▶ **About this task**: Among the records below, find the line that has "(452, 427): 0.76"; from there, give the lines again exactly, and stop after the line that has "Labels with depth for one rendered image.".

Segment Start: Records provided

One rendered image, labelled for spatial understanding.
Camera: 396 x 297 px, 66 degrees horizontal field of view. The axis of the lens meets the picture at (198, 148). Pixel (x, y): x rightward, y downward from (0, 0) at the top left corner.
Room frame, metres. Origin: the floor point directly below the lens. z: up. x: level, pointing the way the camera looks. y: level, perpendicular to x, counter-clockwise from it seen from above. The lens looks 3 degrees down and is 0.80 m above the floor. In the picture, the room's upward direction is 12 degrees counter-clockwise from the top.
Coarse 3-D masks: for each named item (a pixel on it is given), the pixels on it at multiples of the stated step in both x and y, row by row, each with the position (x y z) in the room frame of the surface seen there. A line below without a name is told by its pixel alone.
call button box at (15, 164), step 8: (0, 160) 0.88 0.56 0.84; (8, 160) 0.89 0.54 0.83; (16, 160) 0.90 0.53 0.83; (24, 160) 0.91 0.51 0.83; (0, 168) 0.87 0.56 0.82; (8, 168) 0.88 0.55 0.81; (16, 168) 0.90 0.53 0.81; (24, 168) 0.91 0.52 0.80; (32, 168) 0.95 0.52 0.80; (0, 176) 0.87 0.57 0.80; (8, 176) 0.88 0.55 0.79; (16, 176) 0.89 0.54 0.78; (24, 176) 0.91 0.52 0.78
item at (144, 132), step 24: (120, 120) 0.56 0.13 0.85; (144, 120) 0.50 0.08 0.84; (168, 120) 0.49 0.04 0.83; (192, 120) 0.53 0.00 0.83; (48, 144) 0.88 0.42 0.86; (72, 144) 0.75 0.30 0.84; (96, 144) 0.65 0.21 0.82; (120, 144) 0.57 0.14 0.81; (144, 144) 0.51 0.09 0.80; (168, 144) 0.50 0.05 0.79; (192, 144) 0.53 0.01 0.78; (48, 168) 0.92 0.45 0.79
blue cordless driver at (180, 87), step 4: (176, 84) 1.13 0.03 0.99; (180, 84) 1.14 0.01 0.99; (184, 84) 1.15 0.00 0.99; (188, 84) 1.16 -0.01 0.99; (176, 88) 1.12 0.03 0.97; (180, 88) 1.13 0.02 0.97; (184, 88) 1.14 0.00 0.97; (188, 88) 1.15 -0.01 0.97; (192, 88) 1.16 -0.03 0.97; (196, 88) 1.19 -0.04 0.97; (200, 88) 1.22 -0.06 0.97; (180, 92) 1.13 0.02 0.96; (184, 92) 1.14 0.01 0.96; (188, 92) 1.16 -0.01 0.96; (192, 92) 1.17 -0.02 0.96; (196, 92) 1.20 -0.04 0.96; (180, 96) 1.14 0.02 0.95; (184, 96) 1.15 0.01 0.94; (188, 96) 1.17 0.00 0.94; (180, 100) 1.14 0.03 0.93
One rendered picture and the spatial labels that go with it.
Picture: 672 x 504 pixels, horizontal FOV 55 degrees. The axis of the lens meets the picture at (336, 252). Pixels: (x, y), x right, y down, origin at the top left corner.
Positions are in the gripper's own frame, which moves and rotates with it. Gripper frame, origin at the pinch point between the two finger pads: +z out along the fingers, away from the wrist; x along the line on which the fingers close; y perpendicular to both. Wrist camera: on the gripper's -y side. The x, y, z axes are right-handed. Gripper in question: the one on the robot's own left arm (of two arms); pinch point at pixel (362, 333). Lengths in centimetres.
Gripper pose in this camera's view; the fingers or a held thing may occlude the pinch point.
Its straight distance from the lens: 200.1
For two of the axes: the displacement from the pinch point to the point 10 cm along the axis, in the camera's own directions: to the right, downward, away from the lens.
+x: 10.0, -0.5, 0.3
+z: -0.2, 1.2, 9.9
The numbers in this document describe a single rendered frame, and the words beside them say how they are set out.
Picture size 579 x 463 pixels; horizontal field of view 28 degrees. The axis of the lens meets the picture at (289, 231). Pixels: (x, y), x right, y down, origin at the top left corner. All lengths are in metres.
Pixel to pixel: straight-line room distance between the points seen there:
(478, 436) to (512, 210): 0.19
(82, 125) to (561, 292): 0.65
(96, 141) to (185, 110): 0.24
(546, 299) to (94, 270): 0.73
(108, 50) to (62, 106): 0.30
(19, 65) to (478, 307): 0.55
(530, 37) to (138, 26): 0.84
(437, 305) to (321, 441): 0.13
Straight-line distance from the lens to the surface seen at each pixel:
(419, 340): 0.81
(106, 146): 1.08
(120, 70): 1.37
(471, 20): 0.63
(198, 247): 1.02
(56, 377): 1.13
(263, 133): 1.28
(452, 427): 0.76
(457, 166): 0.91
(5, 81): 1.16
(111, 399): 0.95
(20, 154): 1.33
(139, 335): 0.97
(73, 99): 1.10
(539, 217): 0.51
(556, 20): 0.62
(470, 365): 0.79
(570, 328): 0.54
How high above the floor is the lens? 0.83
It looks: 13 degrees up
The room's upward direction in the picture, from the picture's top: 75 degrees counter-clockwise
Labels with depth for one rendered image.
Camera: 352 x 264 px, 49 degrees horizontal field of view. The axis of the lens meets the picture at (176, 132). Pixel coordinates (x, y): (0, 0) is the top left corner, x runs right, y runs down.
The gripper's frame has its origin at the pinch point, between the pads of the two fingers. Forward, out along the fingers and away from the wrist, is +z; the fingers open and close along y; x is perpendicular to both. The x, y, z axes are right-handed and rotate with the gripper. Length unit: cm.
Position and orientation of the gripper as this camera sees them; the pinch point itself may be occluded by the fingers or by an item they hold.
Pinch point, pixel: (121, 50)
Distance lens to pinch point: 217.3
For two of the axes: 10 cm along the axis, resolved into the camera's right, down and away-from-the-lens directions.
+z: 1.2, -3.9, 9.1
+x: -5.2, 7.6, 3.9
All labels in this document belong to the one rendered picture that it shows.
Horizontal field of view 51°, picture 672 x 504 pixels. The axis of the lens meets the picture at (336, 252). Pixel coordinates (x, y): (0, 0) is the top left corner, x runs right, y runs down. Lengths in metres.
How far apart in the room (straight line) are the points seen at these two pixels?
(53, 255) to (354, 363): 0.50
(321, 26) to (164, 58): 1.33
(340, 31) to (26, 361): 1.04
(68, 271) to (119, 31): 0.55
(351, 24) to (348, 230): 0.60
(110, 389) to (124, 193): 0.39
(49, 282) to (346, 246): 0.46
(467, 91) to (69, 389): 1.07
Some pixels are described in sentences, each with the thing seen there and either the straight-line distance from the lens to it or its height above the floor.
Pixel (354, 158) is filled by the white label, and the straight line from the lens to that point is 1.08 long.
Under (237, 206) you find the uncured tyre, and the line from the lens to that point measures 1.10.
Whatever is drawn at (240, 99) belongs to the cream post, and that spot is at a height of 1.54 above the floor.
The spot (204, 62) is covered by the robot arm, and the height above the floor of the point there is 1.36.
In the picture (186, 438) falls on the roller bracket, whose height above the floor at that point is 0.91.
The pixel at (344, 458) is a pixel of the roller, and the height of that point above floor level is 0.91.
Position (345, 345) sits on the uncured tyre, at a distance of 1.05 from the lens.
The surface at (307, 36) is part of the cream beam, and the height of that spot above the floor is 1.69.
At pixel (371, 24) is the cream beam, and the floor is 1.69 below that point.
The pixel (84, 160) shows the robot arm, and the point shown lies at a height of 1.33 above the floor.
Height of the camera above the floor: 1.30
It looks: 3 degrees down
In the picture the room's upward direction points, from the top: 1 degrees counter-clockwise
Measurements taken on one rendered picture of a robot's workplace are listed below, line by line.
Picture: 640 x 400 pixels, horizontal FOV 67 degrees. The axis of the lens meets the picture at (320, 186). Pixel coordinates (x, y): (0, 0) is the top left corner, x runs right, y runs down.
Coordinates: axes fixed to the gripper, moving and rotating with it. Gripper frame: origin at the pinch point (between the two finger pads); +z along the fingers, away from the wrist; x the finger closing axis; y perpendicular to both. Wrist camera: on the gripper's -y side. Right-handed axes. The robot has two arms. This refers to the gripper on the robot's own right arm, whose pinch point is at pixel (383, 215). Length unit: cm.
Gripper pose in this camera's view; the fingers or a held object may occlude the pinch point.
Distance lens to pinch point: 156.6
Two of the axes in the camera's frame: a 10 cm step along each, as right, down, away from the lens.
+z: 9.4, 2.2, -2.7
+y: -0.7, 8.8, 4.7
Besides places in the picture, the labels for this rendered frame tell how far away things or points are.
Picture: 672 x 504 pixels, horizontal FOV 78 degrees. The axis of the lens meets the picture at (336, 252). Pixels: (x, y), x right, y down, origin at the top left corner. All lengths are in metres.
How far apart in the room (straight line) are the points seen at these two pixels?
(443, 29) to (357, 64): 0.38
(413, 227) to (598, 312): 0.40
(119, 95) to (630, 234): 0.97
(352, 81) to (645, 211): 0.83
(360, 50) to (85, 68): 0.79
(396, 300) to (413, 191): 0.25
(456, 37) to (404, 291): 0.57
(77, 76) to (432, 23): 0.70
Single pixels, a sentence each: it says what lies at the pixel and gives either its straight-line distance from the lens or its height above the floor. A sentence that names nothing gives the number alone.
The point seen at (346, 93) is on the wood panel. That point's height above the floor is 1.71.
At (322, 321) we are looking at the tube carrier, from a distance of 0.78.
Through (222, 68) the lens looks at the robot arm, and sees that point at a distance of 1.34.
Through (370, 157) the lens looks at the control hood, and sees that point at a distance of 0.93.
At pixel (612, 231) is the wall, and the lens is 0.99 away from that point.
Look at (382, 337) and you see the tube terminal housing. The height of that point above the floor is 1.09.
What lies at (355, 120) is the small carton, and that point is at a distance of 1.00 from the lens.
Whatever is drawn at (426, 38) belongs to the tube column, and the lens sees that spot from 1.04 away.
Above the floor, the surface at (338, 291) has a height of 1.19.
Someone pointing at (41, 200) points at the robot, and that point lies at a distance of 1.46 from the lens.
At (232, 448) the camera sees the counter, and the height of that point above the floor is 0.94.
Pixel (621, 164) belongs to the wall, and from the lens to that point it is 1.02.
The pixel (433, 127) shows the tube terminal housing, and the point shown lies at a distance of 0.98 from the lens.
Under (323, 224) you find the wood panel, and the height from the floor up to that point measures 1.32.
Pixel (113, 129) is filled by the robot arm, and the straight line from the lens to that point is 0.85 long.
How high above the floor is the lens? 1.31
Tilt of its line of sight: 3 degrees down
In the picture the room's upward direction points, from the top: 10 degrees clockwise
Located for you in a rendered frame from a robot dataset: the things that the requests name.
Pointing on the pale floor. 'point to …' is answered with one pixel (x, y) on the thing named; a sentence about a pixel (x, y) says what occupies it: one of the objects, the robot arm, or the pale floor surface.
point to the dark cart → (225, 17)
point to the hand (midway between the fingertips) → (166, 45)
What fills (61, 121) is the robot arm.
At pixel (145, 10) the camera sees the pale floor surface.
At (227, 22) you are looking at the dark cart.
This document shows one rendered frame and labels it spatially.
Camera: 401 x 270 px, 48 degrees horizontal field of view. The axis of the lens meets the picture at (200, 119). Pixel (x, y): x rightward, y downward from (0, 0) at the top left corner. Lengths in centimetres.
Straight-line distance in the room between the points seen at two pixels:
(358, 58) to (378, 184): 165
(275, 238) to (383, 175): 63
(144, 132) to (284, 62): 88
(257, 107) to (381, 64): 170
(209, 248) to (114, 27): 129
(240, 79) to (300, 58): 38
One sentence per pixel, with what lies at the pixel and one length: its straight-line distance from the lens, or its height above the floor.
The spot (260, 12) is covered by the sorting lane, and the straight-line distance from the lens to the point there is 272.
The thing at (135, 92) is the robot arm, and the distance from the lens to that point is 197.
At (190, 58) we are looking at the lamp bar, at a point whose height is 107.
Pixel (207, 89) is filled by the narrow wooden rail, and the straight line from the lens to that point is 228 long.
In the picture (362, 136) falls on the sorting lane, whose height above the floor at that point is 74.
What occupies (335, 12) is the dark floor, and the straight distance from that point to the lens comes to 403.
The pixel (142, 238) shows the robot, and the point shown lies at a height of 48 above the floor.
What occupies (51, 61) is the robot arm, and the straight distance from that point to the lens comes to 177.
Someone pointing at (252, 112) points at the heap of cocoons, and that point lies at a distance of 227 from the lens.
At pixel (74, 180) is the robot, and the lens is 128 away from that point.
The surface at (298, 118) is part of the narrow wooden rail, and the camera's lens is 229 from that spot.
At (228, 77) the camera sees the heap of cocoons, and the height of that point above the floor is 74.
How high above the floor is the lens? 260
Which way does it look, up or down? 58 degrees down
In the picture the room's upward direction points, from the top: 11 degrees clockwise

Segment End: Records provided

▶ **Written reply**:
(452, 427): 0.76
(457, 166): 0.91
(5, 81): 1.16
(111, 399): 0.95
(20, 154): 1.33
(139, 335): 0.97
(73, 99): 1.10
(539, 217): 0.51
(556, 20): 0.62
(470, 365): 0.79
(570, 328): 0.54
How high above the floor is the lens? 0.83
It looks: 13 degrees up
The room's upward direction in the picture, from the picture's top: 75 degrees counter-clockwise
Labels with depth for one rendered image.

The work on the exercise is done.